> **About this exercise**
When you retype the entries, keep each one exact and leave out the pictures.

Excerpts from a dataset
★ ★ ★
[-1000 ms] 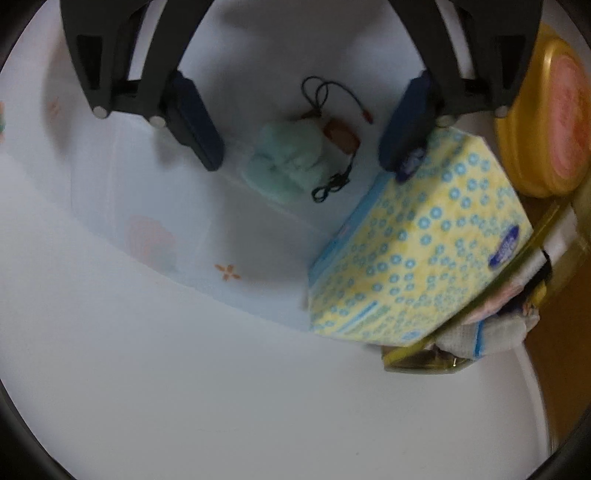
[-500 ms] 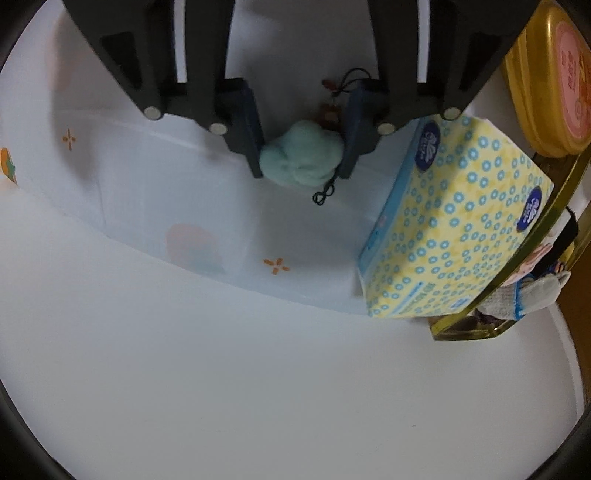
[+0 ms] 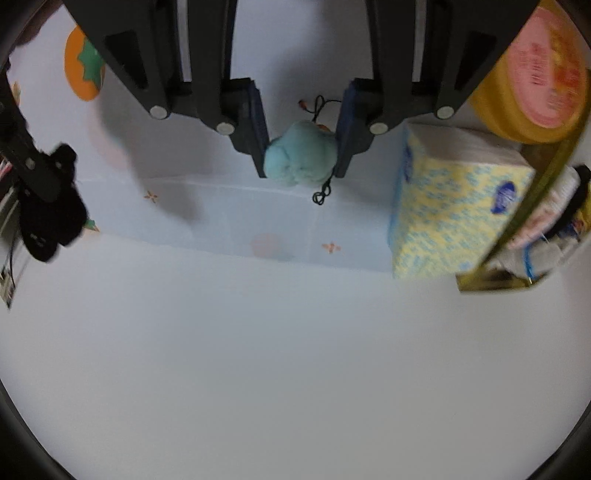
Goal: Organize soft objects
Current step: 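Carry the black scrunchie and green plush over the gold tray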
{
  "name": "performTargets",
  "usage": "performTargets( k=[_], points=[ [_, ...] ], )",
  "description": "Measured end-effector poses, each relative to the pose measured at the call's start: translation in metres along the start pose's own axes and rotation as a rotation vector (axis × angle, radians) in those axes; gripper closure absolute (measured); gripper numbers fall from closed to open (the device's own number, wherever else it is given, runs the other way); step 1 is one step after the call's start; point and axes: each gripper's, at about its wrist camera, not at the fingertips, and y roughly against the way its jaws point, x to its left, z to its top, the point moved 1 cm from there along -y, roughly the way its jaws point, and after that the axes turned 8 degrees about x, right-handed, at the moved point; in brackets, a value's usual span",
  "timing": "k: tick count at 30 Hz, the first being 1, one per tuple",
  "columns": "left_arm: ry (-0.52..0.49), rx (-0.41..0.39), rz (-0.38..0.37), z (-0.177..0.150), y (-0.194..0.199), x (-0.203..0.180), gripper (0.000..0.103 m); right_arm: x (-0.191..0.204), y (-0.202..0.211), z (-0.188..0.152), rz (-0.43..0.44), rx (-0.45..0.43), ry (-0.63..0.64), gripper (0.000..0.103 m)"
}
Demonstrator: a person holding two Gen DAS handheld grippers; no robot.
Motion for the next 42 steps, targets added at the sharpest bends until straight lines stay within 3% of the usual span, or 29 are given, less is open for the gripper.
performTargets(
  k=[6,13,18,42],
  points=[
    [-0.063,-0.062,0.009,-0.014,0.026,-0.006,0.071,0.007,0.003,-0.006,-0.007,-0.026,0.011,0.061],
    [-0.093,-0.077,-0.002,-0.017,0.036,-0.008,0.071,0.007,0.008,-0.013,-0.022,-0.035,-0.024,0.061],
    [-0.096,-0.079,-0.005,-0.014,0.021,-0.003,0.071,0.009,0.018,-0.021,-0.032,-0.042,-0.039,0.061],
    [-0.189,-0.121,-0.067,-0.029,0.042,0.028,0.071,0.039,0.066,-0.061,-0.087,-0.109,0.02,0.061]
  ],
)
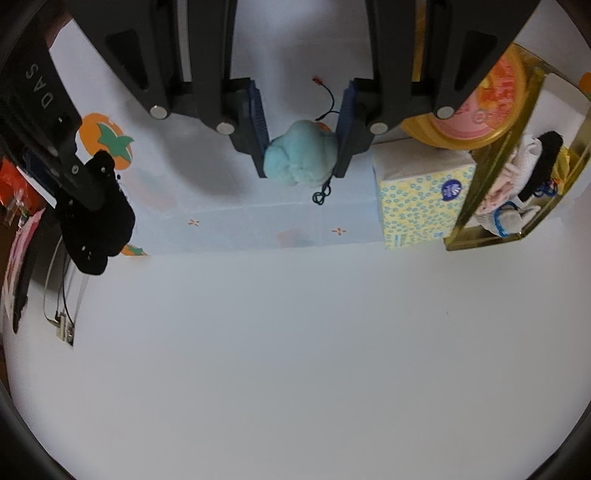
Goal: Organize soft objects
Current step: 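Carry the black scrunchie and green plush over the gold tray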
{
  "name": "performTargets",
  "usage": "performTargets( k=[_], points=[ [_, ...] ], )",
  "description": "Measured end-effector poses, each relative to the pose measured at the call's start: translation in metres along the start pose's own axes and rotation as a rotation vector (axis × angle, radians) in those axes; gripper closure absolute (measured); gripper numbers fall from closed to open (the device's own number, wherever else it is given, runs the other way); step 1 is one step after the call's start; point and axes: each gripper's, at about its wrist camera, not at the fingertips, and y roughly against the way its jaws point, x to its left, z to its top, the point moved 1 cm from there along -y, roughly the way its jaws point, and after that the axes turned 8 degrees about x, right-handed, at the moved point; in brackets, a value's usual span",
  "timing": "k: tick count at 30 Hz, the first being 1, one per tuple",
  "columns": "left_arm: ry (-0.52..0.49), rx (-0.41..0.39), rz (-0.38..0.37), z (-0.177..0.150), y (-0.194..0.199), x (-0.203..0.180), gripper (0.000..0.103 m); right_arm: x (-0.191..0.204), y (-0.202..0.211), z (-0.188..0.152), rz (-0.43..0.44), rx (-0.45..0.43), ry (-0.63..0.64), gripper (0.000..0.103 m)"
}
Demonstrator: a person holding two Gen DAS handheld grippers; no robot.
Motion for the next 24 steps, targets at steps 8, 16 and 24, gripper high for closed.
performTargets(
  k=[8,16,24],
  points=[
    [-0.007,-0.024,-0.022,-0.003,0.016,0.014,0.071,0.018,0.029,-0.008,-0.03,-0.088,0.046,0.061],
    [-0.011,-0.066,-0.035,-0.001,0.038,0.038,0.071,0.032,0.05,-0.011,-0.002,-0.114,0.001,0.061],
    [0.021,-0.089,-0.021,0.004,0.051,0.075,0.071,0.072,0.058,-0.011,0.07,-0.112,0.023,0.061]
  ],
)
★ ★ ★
> **Result**
[-1000 ms] 
[-500 ms] 
[+0 ms] 
Goal: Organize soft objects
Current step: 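Carry the black scrunchie and green plush over the gold tray
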{
  "name": "performTargets",
  "usage": "performTargets( k=[_], points=[ [_, ...] ], )",
  "description": "Measured end-effector poses, each relative to the pose measured at the call's start: translation in metres along the start pose's own axes and rotation as a rotation vector (axis × angle, radians) in those axes; gripper closure absolute (measured); gripper numbers fall from closed to open (the device's own number, wherever else it is given, runs the other way); step 1 is one step after the call's start; point and axes: each gripper's, at about its wrist camera, not at the fingertips, and y roughly against the way its jaws point, x to its left, z to its top, the point moved 1 cm from there along -y, roughly the way its jaws point, and after that the axes turned 8 degrees about x, right-handed, at the moved point; in brackets, a value's usual span",
  "timing": "k: tick count at 30 Hz, the first being 1, one per tuple",
  "columns": "left_arm: ry (-0.52..0.49), rx (-0.41..0.39), rz (-0.38..0.37), z (-0.177..0.150), y (-0.194..0.199), x (-0.203..0.180), gripper (0.000..0.103 m); right_arm: x (-0.191..0.204), y (-0.202..0.211), z (-0.188..0.152), rz (-0.43..0.44), rx (-0.45..0.43), ry (-0.63..0.64), gripper (0.000..0.103 m)"
}
Demonstrator: a person holding two Gen DAS handheld grippers; no robot.
Motion for the next 42 steps, targets added at the sharpest bends until straight lines stay within 3% of the usual span, or 29 are given, less is open for the gripper.
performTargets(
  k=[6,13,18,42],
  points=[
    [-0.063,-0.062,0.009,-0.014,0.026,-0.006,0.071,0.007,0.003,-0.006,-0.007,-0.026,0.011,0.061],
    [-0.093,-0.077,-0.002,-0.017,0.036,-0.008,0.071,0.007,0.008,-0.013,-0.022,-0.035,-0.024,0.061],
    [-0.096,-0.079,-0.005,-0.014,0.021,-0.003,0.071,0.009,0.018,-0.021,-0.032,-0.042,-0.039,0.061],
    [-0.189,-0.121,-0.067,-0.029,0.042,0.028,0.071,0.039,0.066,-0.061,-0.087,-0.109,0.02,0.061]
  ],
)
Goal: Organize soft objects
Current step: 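Carry the black scrunchie and green plush over the gold tray
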{
  "name": "performTargets",
  "usage": "performTargets( k=[_], points=[ [_, ...] ], )",
  "description": "Measured end-effector poses, each relative to the pose measured at the call's start: translation in metres along the start pose's own axes and rotation as a rotation vector (axis × angle, radians) in those axes; gripper closure absolute (measured); gripper numbers fall from closed to open (the device's own number, wherever else it is given, runs the other way); step 1 is one step after the call's start; point and axes: each gripper's, at about its wrist camera, not at the fingertips, and y roughly against the way its jaws point, x to its left, z to its top, the point moved 1 cm from there along -y, roughly the way its jaws point, and after that the axes turned 8 degrees about x, right-handed, at the moved point; in brackets, a value's usual span",
  "timing": "k: tick count at 30 Hz, the first being 1, one per tuple",
  "columns": "left_arm: ry (-0.52..0.49), rx (-0.41..0.39), rz (-0.38..0.37), z (-0.177..0.150), y (-0.194..0.199), x (-0.203..0.180), gripper (0.000..0.103 m); right_arm: x (-0.191..0.204), y (-0.202..0.211), z (-0.188..0.152), rz (-0.43..0.44), rx (-0.45..0.43), ry (-0.63..0.64), gripper (0.000..0.103 m)"
}
Demonstrator: a person holding two Gen DAS handheld grippers; no robot.
Motion for the next 24 steps, targets at steps 8, 16 and 24, gripper high for closed.
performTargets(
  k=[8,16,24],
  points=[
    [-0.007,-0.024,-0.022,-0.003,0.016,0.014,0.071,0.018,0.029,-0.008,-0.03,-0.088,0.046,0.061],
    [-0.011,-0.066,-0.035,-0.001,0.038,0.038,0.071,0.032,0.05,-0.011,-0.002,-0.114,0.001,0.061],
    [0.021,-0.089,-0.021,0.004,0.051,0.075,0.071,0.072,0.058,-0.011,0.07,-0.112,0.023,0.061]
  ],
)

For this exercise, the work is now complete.